→ TASK DETAILS: In the copy you make, include no pictures, and transcribe every record exactly.

===== RAW DATA =====

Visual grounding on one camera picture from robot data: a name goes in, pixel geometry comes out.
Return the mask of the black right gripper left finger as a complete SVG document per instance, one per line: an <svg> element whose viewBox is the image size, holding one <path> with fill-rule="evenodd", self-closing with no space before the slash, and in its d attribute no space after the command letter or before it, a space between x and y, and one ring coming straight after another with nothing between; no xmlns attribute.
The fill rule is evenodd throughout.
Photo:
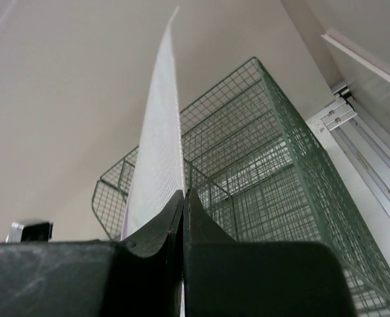
<svg viewBox="0 0 390 317"><path fill-rule="evenodd" d="M180 316L182 212L177 190L161 212L121 241L121 303L126 316Z"/></svg>

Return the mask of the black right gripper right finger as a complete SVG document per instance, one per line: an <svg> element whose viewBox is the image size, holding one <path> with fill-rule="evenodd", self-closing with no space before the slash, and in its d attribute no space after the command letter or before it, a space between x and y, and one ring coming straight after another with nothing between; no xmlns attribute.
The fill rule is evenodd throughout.
<svg viewBox="0 0 390 317"><path fill-rule="evenodd" d="M239 245L205 211L196 190L184 203L187 316L247 316L247 268Z"/></svg>

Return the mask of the clear mesh pouch purple zipper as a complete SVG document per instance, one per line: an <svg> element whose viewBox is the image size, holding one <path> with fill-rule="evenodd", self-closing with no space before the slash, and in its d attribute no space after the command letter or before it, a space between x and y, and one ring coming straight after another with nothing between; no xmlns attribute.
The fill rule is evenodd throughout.
<svg viewBox="0 0 390 317"><path fill-rule="evenodd" d="M170 17L157 52L149 87L132 182L126 202L122 241L148 223L171 196L182 190L184 171L176 65Z"/></svg>

=====

→ WRITTEN RESPONSE:
Visual grounding on one camera picture from robot data: a name goes in, pixel geometry comes out.
Return the mask of the black right gripper left finger as a complete SVG document per instance, one per line: an <svg> element whose viewBox is the image size, holding one <path> with fill-rule="evenodd", self-closing with no space before the slash, and in its d attribute no space after the command letter or before it, a space between x and y, and one ring coming straight after another with nothing between; no xmlns attribute.
The fill rule is evenodd throughout.
Photo:
<svg viewBox="0 0 390 317"><path fill-rule="evenodd" d="M180 316L182 212L177 190L161 212L121 241L121 303L126 316Z"/></svg>

Return the mask of the black right gripper right finger as a complete SVG document per instance, one per line: an <svg> element whose viewBox is the image size, holding one <path> with fill-rule="evenodd", self-closing with no space before the slash, and in its d attribute no space after the command letter or before it, a space between x and y, and one ring coming straight after another with nothing between; no xmlns attribute.
The fill rule is evenodd throughout.
<svg viewBox="0 0 390 317"><path fill-rule="evenodd" d="M239 245L205 211L196 190L184 203L187 316L247 316L247 268Z"/></svg>

Return the mask of the clear mesh pouch purple zipper as a complete SVG document per instance, one per line: an <svg> element whose viewBox is the image size, holding one <path> with fill-rule="evenodd", self-closing with no space before the slash, and in its d attribute no space after the command letter or before it, a space between x and y, and one ring coming straight after another with nothing between; no xmlns attribute.
The fill rule is evenodd throughout.
<svg viewBox="0 0 390 317"><path fill-rule="evenodd" d="M170 17L157 52L149 87L132 182L126 202L122 241L148 223L171 196L182 190L184 171L176 65Z"/></svg>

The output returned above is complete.